First, a tale from history:
In November 1854, Florence Nightingale arrived in Scutari to serve as a nurse during Crimean War. She had a gift for mathematics from an early age, too. At the war hospital, she was faced with suffering, pain, and chaos.
“Wounded soldiers often arrived with diseases like typhus, cholera and dysentery. More men died from these diseases than from their injuries.” (1)
During the day she served as a nurse and during night she had another mission — she was known as ‘Lady with the Lamp’. She was collecting data and analyzing causes of soldiers’ mortality. When she got back in London, she visualized the data and got into raising awareness activities. She had shown, based on data, that soldiers’ injuries were not the main cause of deaths. She went on to establish the Army Medical College in Chatham in 1859 and continued to contribute for her cause. Her personal pain and suffering is only to be imagined, yet she prevailed to serve humanity through making use of data.
Second, a story of today:
The story of today’s Data Scientist resembles a bit the Nightingale’s work — especially about lacking data while desperately needing to understand the situation of soldiers. Today, not all Data Scientists save lives, but many actually do!
Many of today’s Data Scientists most probably would welcome more data, data streams, data sources, data infrastructure, and data engineering support. Yet, they are asked to produce better insights, models, inferences, visualizations, and provide consulting on decisions.
Very often Data Scientists are frustrated not because of a model not working in production but rather because of data sources not being available — especially now in the age of GDPR, this will get worse.
There is a common denominator for this situation — lack of understanding data science. Decision makers do not understand that Data Science is not only software programming (yet!) and models are not only source-code pipelined into production.
Many companies want to become data-driven, modern, and agile. So, they hire a Data Scientist and, perhaps, a Data Engineer. This is done before collecting data, preparing data infrastructure, enabling data engineering, and knowing what data-driven business questions and strategy lies ahead. The spiral of stress ends up on the Data Scientist whose hands are tied while expectations continue to grow. A simple Google search with “why data scientists are” will suggest you complete the sentence with the word “leaving”. There is hope to see the day when this suggestion changes to something positive.

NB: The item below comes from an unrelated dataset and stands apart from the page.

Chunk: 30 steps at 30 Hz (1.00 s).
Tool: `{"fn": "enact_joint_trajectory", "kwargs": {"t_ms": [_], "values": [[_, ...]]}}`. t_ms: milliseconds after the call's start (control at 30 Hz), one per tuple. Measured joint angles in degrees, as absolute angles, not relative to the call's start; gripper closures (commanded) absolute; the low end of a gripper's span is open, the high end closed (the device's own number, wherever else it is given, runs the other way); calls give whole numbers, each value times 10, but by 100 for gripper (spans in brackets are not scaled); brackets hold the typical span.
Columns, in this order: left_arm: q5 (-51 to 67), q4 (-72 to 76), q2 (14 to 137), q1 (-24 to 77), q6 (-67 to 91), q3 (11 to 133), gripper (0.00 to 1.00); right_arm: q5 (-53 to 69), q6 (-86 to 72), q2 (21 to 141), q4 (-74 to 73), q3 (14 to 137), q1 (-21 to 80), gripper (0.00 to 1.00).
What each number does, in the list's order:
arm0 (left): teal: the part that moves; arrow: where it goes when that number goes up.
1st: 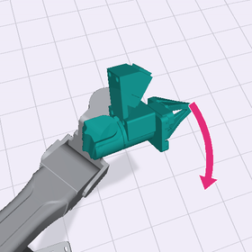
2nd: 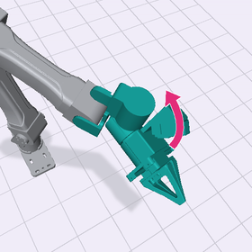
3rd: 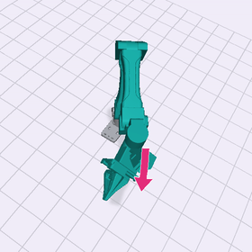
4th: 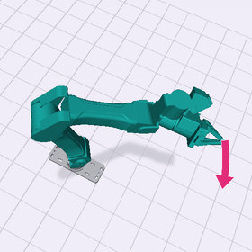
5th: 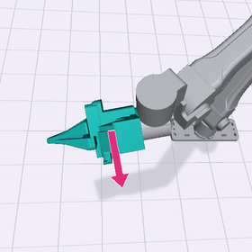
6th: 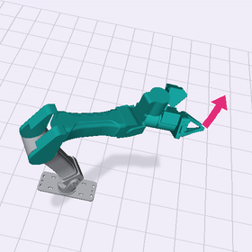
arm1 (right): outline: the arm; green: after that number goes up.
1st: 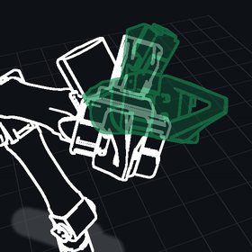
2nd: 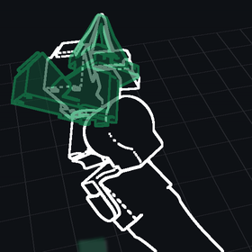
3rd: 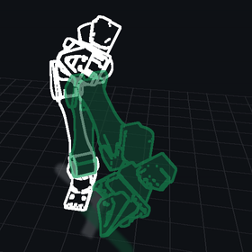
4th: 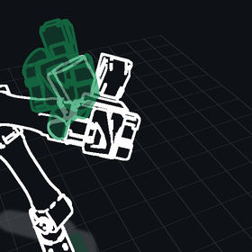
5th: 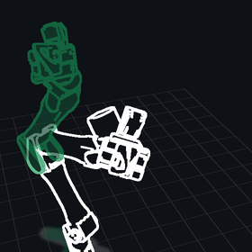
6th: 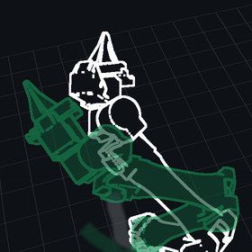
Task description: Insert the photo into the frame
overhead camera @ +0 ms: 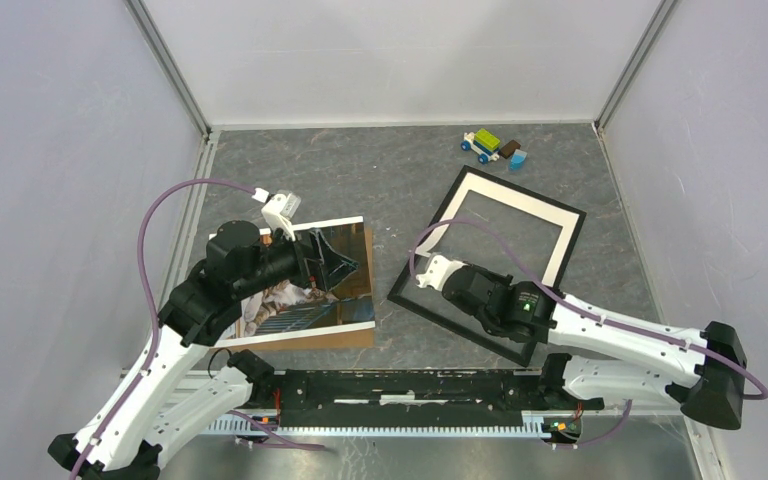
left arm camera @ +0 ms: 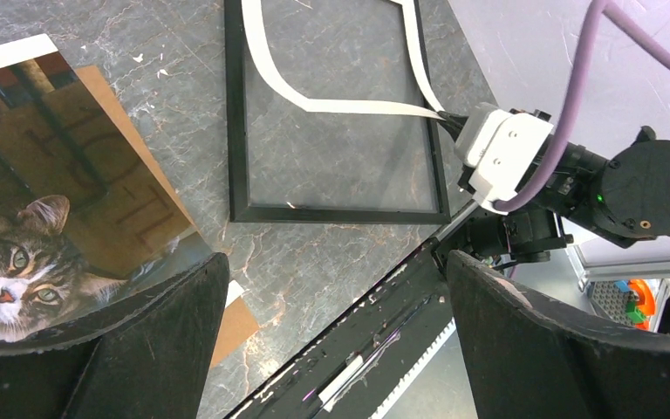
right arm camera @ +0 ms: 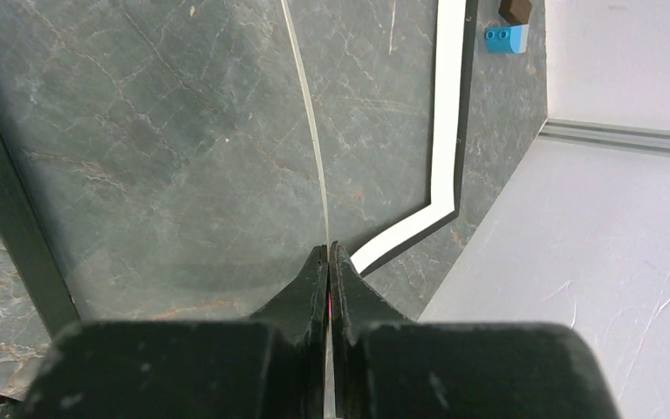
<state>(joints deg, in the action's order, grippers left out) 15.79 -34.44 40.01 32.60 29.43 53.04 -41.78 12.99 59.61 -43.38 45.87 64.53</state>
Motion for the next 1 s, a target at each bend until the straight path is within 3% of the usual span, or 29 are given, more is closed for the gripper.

For aspiring data-driven companies, suggested steps for a successful data-driven transformation are:
- Mature, or embrace, DevOps transformation (DevOps: To do or not to do? Focus on culture first!) — this is due to culture, pipelines and data management!
- Roll-out GDPR compliant data lake — for storage and experimentation!
- Integrate data engineering capabilities — hire a Data Engineer or DataOps!
- Collect data having in mind compliance and GDPR — this is obvious but new too!
- Hire a Data Scientist!
Third, a guess to the future:
With computing power and services becoming a commodity through cloud providers, it is reasonable to think that Data Science will be commoditized, too. The million-dollar question is: under what legally balanced data constraints Data Science will become DSaaS (Data Science as a Service)?
Such balance will need to consider these factors:
- Data collection GDPR implications (currently easier to handle in the US, harder in the EU).
- Data anonymization sweet spots (ultimately, Data Science does not work on fully anonymized data, although it works for some use-cases e.g. insights based on demographics of families while anonymizing People UID, names, and surnames).
- Lawful updates of Machine Learning models (and even statistical modelling) to follow up on user GDPR consent. This refers to GDPR consent opt-out later (after initially giving consent). Not every opt-out case will affect your model — however, there is a point where too many opt-outs will affect the model, which will need to be updated, in a frequency to reflect legal requirements.
- Data ownership and trust (What happens to your raw data on a cloud and applied data science? Will the service provider infer and learn from your data for own benefits? Will your data be part of wider data science activities on provider side? etc.)
While many organizations have Data Scientists in-house today, this might not be the case in the future. Possibly, the name will change into Machine Learning Engineers (or similar!) who know how to use DSaaS and have just enough understanding of algorithms to be able to know what to input and how to interpret the outputs. The hardcore Data Scientists will work on DSaaS companies where mass Data Science advancement happens.
The good news is that Data Scientists will be in a situation where a lot of data is made available and cloud infrastructure will be mature. Their main job will be scaling out algorithms and challenging the borders of what is technically possible.
There will always be the mad Data Scientist working in the basement server room, perhaps using weird datasets.